# The task
Find the word "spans" in the listing; pull out each line holding it.

# Supplied records
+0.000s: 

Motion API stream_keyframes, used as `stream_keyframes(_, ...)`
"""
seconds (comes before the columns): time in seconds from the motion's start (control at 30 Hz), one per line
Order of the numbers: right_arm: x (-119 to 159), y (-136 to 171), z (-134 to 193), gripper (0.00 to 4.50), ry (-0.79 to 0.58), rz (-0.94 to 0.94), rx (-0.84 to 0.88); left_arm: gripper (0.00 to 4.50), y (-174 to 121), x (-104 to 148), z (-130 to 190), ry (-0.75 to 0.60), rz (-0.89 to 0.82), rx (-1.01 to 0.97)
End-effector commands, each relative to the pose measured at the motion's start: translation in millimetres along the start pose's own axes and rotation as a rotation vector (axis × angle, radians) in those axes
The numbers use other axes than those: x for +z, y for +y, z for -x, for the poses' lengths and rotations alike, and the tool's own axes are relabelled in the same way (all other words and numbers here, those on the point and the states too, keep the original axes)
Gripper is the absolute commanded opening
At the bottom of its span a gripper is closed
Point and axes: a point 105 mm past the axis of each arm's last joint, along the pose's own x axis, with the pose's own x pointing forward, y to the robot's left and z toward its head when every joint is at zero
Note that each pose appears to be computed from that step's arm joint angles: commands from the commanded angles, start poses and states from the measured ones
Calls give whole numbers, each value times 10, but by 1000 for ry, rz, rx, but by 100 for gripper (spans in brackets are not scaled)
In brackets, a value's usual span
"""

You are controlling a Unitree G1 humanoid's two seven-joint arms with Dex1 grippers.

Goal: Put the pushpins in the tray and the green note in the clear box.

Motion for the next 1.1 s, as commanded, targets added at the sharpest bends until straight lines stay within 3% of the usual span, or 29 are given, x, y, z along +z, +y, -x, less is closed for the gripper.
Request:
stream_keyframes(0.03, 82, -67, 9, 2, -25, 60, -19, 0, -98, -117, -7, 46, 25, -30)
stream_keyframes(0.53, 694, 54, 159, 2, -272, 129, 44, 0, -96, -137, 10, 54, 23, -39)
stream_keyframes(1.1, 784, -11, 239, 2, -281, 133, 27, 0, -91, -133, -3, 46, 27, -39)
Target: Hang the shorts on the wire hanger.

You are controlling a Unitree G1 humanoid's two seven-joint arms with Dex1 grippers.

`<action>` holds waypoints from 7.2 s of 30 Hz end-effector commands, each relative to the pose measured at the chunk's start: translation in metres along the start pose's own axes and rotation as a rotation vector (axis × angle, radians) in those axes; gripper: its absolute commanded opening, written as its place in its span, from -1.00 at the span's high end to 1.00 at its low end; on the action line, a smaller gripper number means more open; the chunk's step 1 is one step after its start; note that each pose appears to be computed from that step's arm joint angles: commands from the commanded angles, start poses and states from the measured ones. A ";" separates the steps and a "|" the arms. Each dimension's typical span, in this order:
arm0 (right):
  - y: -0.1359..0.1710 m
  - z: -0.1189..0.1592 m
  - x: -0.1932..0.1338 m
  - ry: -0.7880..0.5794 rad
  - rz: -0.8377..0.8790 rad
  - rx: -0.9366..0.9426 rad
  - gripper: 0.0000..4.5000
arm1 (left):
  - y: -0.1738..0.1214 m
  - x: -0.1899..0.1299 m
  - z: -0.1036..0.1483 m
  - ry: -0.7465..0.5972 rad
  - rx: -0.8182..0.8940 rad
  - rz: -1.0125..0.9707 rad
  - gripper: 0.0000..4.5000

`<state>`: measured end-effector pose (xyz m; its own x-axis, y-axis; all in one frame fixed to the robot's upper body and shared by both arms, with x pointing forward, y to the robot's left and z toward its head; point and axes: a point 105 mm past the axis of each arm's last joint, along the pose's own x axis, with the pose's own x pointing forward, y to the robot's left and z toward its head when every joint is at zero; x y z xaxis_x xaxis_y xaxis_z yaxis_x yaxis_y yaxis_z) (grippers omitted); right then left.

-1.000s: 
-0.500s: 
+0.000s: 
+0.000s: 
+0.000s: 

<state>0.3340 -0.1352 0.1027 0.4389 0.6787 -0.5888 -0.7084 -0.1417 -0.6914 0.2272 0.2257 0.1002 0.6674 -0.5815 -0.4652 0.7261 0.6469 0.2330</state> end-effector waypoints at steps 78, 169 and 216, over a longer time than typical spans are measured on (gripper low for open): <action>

# Answer to this problem
Calls give whole numbers, each value times 10, but by 1000 for ry, rz, rx, but by 100 for gripper (spans in brackets are not scaled)
<state>0.3340 -0.1352 0.1027 0.4389 0.6787 -0.5888 -0.7084 -0.1417 -0.6914 0.2272 0.2257 0.1002 0.6674 -0.5815 -0.4652 0.7261 0.6469 0.2330</state> end-effector waypoints at steps 78, 169 and 216, over a longer time than typical spans are measured on (gripper low for open): <action>

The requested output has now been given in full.